▶ **Problem to solve**
Take the lines below beginning at the line that has "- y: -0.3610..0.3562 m" and stopping after the line that has "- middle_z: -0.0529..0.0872", and print them exactly as they are, with no other lines.

Extracted records
------------------------------------
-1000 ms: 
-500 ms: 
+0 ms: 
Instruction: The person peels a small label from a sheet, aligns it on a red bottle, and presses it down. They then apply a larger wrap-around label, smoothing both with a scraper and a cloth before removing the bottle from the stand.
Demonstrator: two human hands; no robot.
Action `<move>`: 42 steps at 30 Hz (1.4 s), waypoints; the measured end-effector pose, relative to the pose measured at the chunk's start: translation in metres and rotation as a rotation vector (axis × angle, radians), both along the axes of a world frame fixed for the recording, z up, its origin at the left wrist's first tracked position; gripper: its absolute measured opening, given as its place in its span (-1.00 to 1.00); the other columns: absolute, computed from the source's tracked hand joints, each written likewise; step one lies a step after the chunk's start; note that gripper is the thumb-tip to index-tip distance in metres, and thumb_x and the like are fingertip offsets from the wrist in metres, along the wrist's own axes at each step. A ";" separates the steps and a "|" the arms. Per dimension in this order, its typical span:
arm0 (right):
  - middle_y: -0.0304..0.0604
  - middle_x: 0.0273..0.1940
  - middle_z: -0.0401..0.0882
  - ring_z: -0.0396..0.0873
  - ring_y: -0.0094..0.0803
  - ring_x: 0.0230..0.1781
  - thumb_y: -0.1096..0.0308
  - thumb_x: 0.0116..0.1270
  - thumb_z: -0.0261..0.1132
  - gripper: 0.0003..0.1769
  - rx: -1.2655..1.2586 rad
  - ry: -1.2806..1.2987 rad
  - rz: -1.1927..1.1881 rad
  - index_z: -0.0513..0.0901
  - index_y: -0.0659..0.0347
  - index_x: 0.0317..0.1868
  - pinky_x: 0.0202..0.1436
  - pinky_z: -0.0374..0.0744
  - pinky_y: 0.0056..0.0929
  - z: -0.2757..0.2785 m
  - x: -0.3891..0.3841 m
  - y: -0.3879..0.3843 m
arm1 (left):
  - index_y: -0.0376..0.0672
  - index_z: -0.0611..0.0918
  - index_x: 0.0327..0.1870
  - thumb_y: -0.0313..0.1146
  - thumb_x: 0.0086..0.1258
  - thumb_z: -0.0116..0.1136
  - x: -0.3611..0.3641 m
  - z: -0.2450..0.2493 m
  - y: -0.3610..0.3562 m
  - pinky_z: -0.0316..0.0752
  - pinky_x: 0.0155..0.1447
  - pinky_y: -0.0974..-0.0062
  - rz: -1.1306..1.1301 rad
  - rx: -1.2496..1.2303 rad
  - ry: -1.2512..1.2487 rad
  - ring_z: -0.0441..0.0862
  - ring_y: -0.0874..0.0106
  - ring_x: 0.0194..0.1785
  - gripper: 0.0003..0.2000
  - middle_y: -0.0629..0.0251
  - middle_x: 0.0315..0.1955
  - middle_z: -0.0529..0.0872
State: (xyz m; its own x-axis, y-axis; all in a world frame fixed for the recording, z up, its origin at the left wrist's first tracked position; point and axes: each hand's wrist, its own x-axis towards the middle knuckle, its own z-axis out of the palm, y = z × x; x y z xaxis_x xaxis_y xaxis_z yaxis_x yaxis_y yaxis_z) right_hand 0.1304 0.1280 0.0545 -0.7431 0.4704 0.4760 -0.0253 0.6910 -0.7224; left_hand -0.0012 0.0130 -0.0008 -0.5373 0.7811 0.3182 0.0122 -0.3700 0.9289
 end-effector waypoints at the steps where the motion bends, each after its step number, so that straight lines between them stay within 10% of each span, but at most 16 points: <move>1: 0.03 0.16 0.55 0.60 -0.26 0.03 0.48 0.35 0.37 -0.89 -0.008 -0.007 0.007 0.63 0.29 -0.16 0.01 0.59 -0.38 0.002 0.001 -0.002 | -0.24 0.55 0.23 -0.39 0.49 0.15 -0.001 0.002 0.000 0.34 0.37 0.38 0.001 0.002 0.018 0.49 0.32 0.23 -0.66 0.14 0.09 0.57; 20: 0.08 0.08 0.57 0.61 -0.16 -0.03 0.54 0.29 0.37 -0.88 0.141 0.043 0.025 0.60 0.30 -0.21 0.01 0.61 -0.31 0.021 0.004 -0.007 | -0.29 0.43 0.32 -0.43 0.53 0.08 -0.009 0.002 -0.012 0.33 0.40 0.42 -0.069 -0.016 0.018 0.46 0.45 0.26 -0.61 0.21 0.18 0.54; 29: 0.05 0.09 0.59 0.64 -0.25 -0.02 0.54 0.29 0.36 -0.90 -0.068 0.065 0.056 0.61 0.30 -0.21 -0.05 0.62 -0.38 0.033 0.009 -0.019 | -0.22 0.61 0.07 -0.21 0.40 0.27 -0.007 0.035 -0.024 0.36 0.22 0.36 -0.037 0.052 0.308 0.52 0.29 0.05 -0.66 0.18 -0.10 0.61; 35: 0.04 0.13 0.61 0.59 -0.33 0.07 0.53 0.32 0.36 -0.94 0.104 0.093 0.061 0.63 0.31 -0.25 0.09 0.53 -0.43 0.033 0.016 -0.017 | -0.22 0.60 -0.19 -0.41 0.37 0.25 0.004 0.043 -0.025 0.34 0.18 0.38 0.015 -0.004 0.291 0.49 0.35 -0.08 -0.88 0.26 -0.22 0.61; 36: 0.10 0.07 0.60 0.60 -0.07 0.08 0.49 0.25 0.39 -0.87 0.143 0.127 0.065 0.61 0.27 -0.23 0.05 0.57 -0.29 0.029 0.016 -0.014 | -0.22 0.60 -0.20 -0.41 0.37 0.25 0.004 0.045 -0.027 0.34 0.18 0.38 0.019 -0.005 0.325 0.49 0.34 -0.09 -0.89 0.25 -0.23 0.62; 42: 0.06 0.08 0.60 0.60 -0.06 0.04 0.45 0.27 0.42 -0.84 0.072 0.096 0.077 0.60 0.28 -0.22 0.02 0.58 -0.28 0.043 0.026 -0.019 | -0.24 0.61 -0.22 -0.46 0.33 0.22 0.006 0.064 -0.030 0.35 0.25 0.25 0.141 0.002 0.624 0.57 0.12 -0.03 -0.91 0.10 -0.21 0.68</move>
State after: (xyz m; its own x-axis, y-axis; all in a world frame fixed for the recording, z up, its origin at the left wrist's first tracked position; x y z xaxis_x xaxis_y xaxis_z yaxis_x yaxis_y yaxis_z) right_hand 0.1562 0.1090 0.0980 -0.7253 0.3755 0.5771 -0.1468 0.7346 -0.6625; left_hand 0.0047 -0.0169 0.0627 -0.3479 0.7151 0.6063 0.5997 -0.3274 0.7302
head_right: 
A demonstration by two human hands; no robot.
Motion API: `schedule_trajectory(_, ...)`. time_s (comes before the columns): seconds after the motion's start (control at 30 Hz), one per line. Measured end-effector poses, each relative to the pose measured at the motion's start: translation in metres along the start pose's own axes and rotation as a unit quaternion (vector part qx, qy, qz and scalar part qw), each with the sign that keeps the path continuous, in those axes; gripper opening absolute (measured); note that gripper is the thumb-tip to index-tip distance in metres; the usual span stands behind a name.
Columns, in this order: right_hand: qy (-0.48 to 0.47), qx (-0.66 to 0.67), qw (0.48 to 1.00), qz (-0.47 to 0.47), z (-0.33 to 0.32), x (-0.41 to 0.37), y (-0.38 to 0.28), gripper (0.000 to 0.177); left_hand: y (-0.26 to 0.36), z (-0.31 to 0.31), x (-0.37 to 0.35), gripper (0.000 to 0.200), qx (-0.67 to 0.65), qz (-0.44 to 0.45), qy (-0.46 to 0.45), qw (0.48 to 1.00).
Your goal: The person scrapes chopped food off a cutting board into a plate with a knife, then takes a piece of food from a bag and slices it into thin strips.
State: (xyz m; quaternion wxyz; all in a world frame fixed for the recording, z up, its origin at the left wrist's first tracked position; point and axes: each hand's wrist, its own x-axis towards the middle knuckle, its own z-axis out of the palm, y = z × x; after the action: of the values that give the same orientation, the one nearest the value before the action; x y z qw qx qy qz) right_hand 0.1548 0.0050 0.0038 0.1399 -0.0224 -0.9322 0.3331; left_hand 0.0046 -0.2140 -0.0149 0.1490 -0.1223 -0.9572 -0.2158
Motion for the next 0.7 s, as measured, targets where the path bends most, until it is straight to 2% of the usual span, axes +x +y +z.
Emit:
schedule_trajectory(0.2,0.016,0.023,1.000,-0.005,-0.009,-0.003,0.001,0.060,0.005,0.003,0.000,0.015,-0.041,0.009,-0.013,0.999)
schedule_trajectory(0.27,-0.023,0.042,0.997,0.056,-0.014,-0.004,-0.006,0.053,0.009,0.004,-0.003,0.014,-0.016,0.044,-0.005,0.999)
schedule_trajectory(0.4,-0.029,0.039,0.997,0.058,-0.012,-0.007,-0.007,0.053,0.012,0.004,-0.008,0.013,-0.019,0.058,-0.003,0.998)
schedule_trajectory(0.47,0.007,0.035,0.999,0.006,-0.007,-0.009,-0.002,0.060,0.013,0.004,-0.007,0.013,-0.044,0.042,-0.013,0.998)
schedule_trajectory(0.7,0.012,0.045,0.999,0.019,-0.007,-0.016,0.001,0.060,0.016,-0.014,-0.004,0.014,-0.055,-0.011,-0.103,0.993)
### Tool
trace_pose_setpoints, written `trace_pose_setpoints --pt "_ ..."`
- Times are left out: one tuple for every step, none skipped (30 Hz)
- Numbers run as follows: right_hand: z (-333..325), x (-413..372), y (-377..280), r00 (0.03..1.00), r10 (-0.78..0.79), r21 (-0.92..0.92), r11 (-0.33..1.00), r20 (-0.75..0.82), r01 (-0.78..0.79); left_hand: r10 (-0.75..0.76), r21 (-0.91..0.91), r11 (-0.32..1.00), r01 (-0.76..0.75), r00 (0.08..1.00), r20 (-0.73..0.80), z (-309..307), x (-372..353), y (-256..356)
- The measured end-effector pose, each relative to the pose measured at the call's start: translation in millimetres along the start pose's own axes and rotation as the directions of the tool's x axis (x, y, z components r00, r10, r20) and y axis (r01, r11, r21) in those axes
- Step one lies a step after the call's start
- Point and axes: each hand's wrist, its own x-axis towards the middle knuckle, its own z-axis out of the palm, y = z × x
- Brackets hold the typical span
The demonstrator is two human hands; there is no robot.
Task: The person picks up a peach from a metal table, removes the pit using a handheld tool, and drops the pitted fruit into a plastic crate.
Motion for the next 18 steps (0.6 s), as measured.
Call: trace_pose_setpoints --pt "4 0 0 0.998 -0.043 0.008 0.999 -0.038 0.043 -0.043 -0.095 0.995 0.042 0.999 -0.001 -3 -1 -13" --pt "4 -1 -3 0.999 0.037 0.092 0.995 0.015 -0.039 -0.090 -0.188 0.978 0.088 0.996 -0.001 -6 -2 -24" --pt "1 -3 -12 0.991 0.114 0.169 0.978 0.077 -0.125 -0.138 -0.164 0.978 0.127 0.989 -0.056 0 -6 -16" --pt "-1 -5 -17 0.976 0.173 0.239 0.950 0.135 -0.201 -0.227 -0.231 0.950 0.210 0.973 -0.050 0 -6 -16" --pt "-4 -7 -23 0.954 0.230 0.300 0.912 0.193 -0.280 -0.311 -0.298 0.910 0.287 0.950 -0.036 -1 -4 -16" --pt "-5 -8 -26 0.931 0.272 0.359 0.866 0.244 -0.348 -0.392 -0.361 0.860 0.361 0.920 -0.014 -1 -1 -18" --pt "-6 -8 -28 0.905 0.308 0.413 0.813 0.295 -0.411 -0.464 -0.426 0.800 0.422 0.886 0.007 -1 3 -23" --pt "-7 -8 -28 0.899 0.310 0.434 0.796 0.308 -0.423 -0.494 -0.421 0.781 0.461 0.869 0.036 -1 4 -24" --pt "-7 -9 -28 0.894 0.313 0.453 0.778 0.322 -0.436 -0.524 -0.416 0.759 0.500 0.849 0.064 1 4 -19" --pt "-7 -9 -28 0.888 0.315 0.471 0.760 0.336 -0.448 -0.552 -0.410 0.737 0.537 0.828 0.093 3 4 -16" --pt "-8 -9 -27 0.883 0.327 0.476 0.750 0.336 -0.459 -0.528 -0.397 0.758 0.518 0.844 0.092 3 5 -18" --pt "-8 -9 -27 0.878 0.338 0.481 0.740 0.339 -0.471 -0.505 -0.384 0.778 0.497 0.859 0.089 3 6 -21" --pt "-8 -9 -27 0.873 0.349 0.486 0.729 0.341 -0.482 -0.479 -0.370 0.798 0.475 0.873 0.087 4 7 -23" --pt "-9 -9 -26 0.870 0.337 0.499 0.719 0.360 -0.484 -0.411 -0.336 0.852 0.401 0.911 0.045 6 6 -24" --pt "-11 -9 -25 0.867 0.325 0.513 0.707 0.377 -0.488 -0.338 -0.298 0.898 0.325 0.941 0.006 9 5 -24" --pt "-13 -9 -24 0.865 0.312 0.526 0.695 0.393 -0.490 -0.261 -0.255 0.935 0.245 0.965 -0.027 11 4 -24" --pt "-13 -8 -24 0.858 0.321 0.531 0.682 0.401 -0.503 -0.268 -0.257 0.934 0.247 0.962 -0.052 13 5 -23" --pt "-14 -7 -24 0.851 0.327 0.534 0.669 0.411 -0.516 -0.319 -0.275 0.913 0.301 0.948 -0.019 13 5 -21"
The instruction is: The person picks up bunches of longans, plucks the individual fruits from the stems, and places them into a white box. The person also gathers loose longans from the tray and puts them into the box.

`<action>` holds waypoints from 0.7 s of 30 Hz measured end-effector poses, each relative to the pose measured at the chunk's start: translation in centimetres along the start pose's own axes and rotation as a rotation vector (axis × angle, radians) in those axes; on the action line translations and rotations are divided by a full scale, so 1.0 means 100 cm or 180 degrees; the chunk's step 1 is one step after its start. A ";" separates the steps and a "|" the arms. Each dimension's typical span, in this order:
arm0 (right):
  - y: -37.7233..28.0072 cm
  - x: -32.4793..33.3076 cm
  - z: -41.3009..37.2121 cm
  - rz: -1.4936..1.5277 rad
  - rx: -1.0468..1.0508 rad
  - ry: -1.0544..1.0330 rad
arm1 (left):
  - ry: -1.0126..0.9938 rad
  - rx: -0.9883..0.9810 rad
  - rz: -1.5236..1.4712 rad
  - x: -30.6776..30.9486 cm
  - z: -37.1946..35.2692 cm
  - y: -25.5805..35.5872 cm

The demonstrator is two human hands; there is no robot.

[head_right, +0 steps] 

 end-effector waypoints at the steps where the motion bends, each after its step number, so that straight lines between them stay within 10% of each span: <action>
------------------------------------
▶ **Solution**
  - y: -0.3610..0.3562 m
  - pinky_z: -0.0316..0.0752
  - pinky_x: 0.0155..0.1447
  - pinky_y: -0.0974..-0.0062
  - rz: -1.1306..1.1301 rad
  - rx: -1.2496..1.2303 rad
  - ry: -1.2512..1.2487 rad
  - ring_z: -0.0441..0.0862
  - ring_y: -0.0874..0.0106
  - ring_x: 0.0194..0.1785
  - gripper: 0.0003..0.2000
  - middle_y: -0.0629..0.0251
  - middle_x: 0.0315..0.1955
  - middle_z: -0.0529..0.0872

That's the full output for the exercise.